Décrochage de portrait : état de nécessité (Tbl. corr. Lyon) ou simple vol en réunion (Tbl. corr. Paris) ?

La mode est au décrochage de portraits du Président de la République, pour faire le buzz en même temps qu’on fait une infraction. Pour s’en prendre aussi à la France, dont les efforts sont certes insuffisants (voir ici) mais n’oublions pas que la France est dans les moins mal classées du monde tout de même sur de nombreux objectifs du développement durable (voir ici).

Faire une infraction sans lien avec l’objet que l’on défend n’est pas l’acte écologique le plus naturel, mais il s’est trouvé un juge, à Lyon, pour détourner la notion d’état de nécessité, en quelque sorte, au point d’absoudre de tels comportements.
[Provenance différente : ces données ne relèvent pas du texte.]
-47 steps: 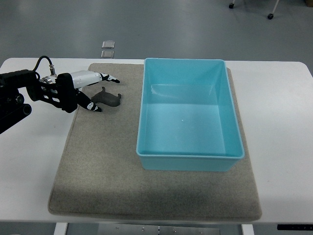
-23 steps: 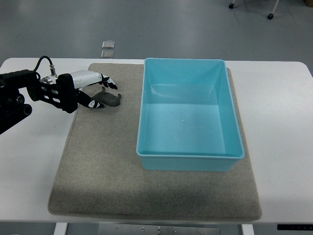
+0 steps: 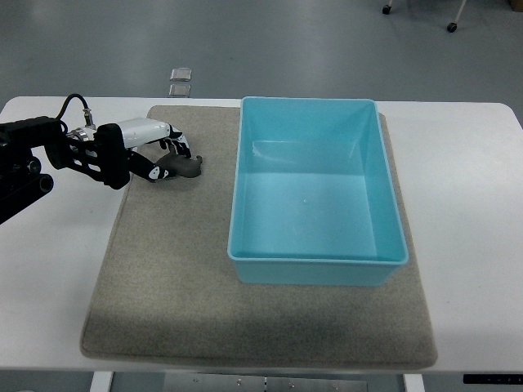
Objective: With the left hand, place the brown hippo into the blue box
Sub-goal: 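Close the left hand's fingers around the brown hippo, then lift the hippo with the left hand and carry it over the box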
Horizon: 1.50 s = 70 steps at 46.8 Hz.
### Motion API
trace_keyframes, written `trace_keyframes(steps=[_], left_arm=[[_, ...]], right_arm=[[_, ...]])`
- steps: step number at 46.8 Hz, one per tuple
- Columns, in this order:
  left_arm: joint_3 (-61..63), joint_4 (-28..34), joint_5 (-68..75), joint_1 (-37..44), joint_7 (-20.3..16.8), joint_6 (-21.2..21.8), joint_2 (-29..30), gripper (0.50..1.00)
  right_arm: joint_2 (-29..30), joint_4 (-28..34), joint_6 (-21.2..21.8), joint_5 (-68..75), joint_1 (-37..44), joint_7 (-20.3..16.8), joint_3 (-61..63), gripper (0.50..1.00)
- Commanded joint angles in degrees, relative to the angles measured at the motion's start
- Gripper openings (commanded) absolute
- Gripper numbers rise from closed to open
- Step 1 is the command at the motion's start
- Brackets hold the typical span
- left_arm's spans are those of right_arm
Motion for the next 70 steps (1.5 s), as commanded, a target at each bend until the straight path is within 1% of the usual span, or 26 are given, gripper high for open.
trace_keyframes(steps=[1, 23, 31, 38, 50, 54, 64, 70], left_arm=[[0.00, 0.06, 0.00, 0.08, 0.00, 0.00, 0.01, 0.500], [-0.26, 0.06, -0.62, -0.62, 0.00, -0.62, 0.27, 0.500], [-1.23, -0.12, -1.06, -2.64, 0.00, -0.44, 0.71, 0.500], [-3.77, -0.29, -1.15, -6.25, 0.00, -0.62, 1.86, 0.500], [-5.97, -0.82, -1.32, -12.05, 0.00, -0.79, 0.89, 0.500], [-5.89, -1.96, -1.32, -13.19, 0.00, -0.88, -1.56, 0.500], [-5.10, -7.58, -1.06, -13.19, 0.00, -2.20, -8.51, 0.500], [-3.43, -8.29, -0.62, -13.10, 0.00, -3.95, -12.99, 0.500]], right_arm=[[0.00, 0.00, 0.00, 0.00, 0.00, -0.03, 0.01, 0.936], [0.00, 0.00, 0.00, 0.00, 0.00, -0.03, 0.01, 0.936], [0.00, 0.00, 0.00, 0.00, 0.00, -0.03, 0.01, 0.936], [0.00, 0.00, 0.00, 0.00, 0.00, -0.03, 0.01, 0.936], [0.00, 0.00, 0.00, 0.00, 0.00, -0.03, 0.01, 0.936], [0.00, 0.00, 0.00, 0.00, 0.00, -0.03, 0.01, 0.936], [0.00, 0.00, 0.00, 0.00, 0.00, -0.03, 0.01, 0.936], [0.00, 0.00, 0.00, 0.00, 0.00, -0.03, 0.01, 0.936]])
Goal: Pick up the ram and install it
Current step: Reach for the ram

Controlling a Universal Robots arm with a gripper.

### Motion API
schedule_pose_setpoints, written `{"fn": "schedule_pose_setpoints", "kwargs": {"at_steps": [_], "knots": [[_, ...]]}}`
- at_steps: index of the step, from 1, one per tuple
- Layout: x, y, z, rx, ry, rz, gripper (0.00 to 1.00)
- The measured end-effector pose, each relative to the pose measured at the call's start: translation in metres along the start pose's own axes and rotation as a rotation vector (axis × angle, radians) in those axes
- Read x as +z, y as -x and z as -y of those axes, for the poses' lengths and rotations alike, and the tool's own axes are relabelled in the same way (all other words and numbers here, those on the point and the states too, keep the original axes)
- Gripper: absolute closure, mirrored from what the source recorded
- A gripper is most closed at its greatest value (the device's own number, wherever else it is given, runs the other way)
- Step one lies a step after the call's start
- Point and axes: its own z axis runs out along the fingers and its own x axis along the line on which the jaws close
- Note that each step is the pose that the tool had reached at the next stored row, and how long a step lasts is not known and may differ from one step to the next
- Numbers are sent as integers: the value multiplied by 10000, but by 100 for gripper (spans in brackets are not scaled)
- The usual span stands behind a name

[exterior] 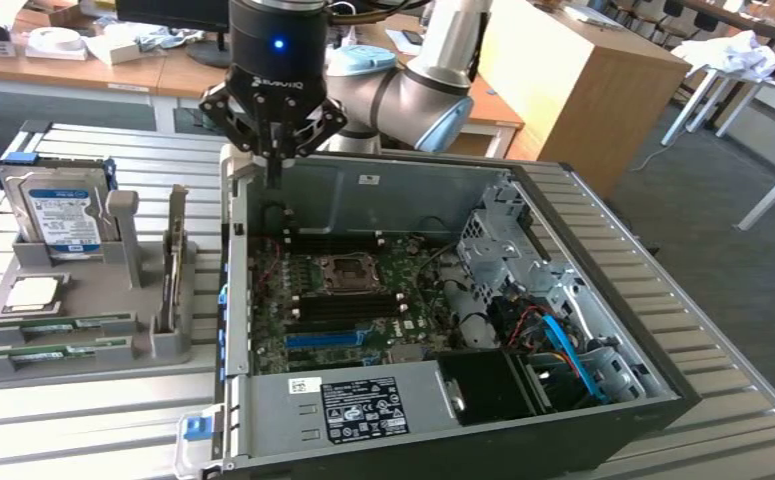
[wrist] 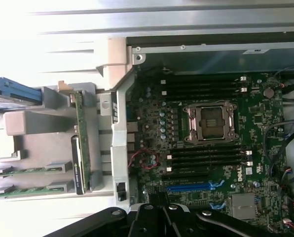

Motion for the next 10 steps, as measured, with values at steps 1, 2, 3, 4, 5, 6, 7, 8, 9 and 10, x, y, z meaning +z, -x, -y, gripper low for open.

Voir :

 

Le Tribunal correctionnel de Paris a été plus strict en condamnant hier 8 décrocheurs de portraits d’E. Macron à une amende de 500 € chacun pour vol en réunion (nous n’avons pas ce jugement).  L’état de nécessité a été rejeté par le tribunal, faute de danger actuel et imminent.

En réalité, le danger est actuel est imminent selon nous, mais c’est l’absence de lien entre la cause (le danger) et l’acte accompli qui nous semble écarter cette ligne de défense s’il nous est permis d’émettre un avis personnel.